U.S. Steel has shelved plans to construct a 1.6 million ton electric arc furnace at its Fairfield Works facility in Albama, a move that we feel is consistent with the adverse business conditions facing the domestic steel industry.
The company is confident that it can meet the subdued demand for steel with its existing production capacity and will proceed with the construction of the EAF only if market conditions improve. U.S. Steel’s domestic steel shipments have fallen drastically this year as the domestic steel industry battles competition from steel imports and low demand for tubular steels as a result of weak oil prices.
Adverse Business Conditions
The company’s U.S. Flat-rolled steel division, which accounts for roughly two-thirds of its revenues, reported a 27% year-over-year decline in shipments in the first nine months of the year. The decline in the division’s shipments has largely been due to competition from cheap steel imports. Steel sheet imports accounted for 22% of the domestic steel sheet market in 2014, up from 15% in 2013. This figure is expected to rise further in 2015. The domestic steel industry contends that these steel imports, which mainly originate from China, are priced unfairly low and steelmakers have filed petitions with U.S. trade authorities for the imposition of anti-dumping duties on them. The final rulings of U.S. authorities is expected in 2016.
In addition to the woes of the flat-rolled steel division, the U.S. Tubular Products division reported a 64% year-over-year decline in shipments in the first nine months of the year. The tubular products division produces Oil Country Tubular Goods (OCTGs), which are steels that are primarily used in oil drilling. With oil prices having plunged sharply over the previous twelve months (as indicated by the chart shown below), drilling activity in the U.S. has been reduced considerably. The U.S. rig count stood at 709 on December 18, around 62% lower on a year-over-year basis. The reduction in drilling activity has resulted in a decline in the demand for the Tubular Products segment’s products.
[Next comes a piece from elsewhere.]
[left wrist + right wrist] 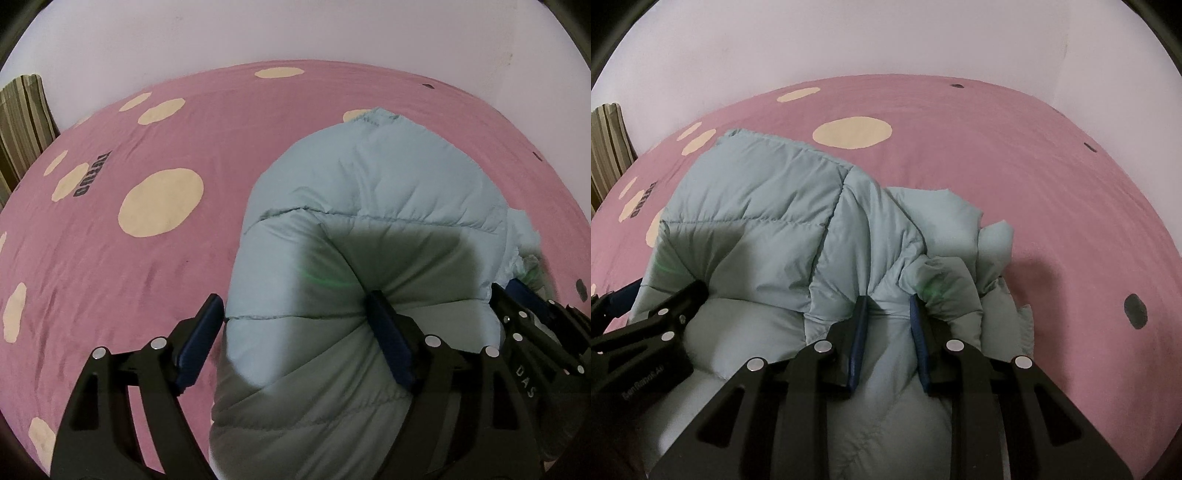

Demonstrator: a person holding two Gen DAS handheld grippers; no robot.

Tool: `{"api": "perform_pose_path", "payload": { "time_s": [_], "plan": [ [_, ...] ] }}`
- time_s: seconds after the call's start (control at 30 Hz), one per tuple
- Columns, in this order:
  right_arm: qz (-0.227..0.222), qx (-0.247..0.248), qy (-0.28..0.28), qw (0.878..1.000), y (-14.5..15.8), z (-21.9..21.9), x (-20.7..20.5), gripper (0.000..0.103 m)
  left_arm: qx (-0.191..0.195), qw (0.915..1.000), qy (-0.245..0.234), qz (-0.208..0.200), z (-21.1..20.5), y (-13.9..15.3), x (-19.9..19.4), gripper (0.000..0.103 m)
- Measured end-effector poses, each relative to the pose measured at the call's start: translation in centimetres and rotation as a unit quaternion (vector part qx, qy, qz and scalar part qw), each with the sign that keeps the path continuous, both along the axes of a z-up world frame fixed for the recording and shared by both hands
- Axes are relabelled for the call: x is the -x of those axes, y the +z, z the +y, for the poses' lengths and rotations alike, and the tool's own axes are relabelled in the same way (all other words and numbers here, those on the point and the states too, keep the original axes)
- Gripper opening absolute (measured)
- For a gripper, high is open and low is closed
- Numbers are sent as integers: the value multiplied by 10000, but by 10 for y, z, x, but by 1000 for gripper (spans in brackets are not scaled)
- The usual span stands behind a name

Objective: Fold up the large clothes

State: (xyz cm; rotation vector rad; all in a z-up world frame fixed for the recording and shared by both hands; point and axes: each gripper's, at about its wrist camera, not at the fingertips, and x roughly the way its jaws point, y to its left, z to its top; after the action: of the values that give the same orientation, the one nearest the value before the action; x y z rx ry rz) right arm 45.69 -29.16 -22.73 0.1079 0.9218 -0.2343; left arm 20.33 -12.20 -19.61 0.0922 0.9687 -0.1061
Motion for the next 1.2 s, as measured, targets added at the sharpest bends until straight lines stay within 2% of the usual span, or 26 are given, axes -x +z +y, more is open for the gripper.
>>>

In the present business environment characterized by high levels of steel imports and weak oil prices, demand for U.S. steel’s products will remain subdued. If punitive duties are imposed on steel imports in 2016, the business environment is likely to be more conducive to rising production. Similarly, when oil prices recover adequately, the Tubular Products segment will be able to restore production to previous levels. However, both the imposition of duties on steel imports and the timing of an oil price recovery are uncertain. In the interim, the company would do well to shore up its balance sheet and cash flows, with weak pricing and shipments negatively impacting both. Deferring the capital expenditure that would be incurred in the construction of the EAF would certainly help U.S. Steel preserve its cash flows. It is a move that is the need of the hour, as far as U.S. Steel is concerned, and will help more closely align the company’s business with the current business realities.